Hi naif,
Thanks for the input. This is good to know.
The ability to build internal circuits and at least access hidden services as a client is a feature that I definitely consider "must-have" at some point in the future. There are a number of things that have precedence over implementing this, though (e.g. more serious testing, fixing some simplifications made that make using it somewhat annoying, and bringing things like path selection and when to get network status docs up to full spec compliance).
However, when I get to the point of really digging into rend-spec I will definitely keep this in mind and take a serious look at supporting hidden services too.
Thanks for the idea.
Best, Nik
On 01/21/2015 02:42 AM, Fabio Pietrosanti (naif) - lists wrote:
On 1/20/15 1:15 AM, Nik wrote:
Hi tor-dev,
I care deeply about the ability for people to have anonymity online, and I've always been really interested in exactly how Tor works.
So for a class project last semester I wrote oppy, an onion proxy in 100% Python. I spent most of my winter break cleaning it up and writing documentation, and today I'm releasing oppy as a free software project :)
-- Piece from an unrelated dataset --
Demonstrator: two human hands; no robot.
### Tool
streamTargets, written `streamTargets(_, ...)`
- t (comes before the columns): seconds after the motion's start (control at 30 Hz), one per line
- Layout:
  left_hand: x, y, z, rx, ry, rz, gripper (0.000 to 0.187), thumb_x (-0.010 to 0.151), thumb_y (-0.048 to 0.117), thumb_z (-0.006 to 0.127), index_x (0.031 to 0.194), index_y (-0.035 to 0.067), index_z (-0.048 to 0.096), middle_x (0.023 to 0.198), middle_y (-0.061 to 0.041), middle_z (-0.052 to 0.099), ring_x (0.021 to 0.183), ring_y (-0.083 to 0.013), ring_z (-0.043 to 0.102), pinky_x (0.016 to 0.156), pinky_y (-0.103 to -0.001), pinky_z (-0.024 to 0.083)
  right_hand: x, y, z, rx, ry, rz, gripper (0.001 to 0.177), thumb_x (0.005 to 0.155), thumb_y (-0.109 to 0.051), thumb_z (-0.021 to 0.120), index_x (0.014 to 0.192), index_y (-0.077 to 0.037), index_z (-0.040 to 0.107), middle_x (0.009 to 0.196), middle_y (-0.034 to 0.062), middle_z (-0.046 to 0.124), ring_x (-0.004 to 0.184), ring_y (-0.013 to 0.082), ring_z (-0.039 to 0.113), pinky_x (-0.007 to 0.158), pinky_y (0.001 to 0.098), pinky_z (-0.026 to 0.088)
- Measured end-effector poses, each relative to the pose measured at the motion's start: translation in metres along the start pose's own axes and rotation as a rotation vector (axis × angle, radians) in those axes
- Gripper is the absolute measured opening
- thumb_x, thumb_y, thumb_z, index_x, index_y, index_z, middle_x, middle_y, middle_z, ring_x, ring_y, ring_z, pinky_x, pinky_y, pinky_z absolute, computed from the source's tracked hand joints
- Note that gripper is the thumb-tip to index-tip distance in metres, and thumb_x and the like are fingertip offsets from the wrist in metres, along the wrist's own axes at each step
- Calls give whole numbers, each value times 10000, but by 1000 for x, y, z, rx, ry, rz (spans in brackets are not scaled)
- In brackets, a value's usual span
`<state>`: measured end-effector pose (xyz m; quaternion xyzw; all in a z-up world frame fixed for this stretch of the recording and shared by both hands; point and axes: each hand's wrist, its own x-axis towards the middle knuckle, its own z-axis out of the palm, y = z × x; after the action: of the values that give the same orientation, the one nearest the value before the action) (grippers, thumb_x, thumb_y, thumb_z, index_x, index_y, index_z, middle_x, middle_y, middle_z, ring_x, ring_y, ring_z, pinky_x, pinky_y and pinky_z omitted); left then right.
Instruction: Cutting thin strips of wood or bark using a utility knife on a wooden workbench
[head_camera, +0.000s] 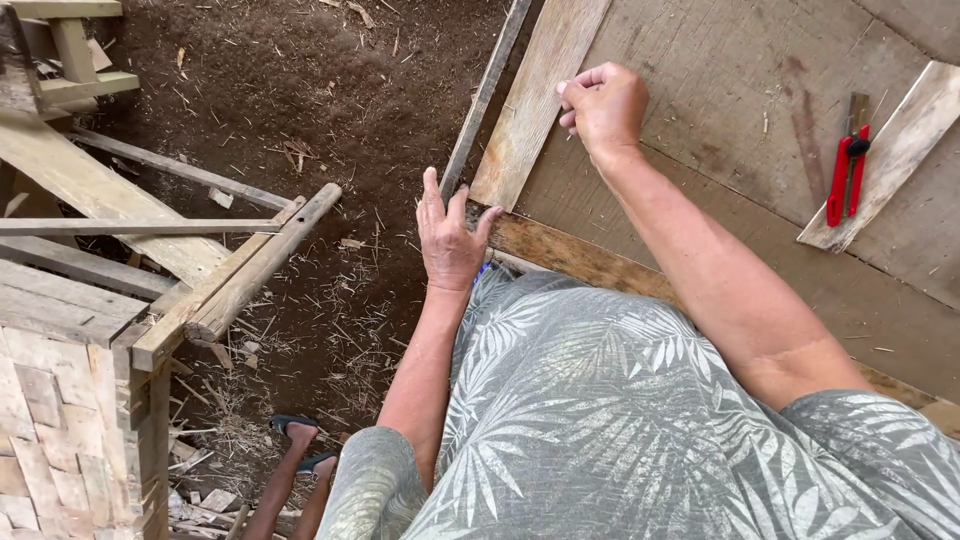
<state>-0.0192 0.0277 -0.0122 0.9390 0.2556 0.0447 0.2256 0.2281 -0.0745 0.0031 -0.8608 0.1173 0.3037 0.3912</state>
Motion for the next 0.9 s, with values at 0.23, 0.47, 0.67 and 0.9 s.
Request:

code: https://github.com/nskinkel/oppy docs: https://nskinkel.github.com/oppy
It would be an amazing evolution to see support for Tor Hidden Services.
There are plenty of software (such as GlobaLeaks) that use Tor only:
- as a Client (to make outbound connection)
- as a Server (to receive outbound connection)
It's a wet dream to have a pure-python Tor implementation integrated within Twisted, that enable to:
- connect to the outside world using Tor
- receive inbound connection as a Tor Hidden Service
I understand that's quite tricky to reach production-grade, but for software-integration it would be a very valuable approach.
Another approach to achieve better "software integration" is to have Tor as a Library (it has been discussed few times, there are some existing architectural issues within Tor and some concern on how it shall be done).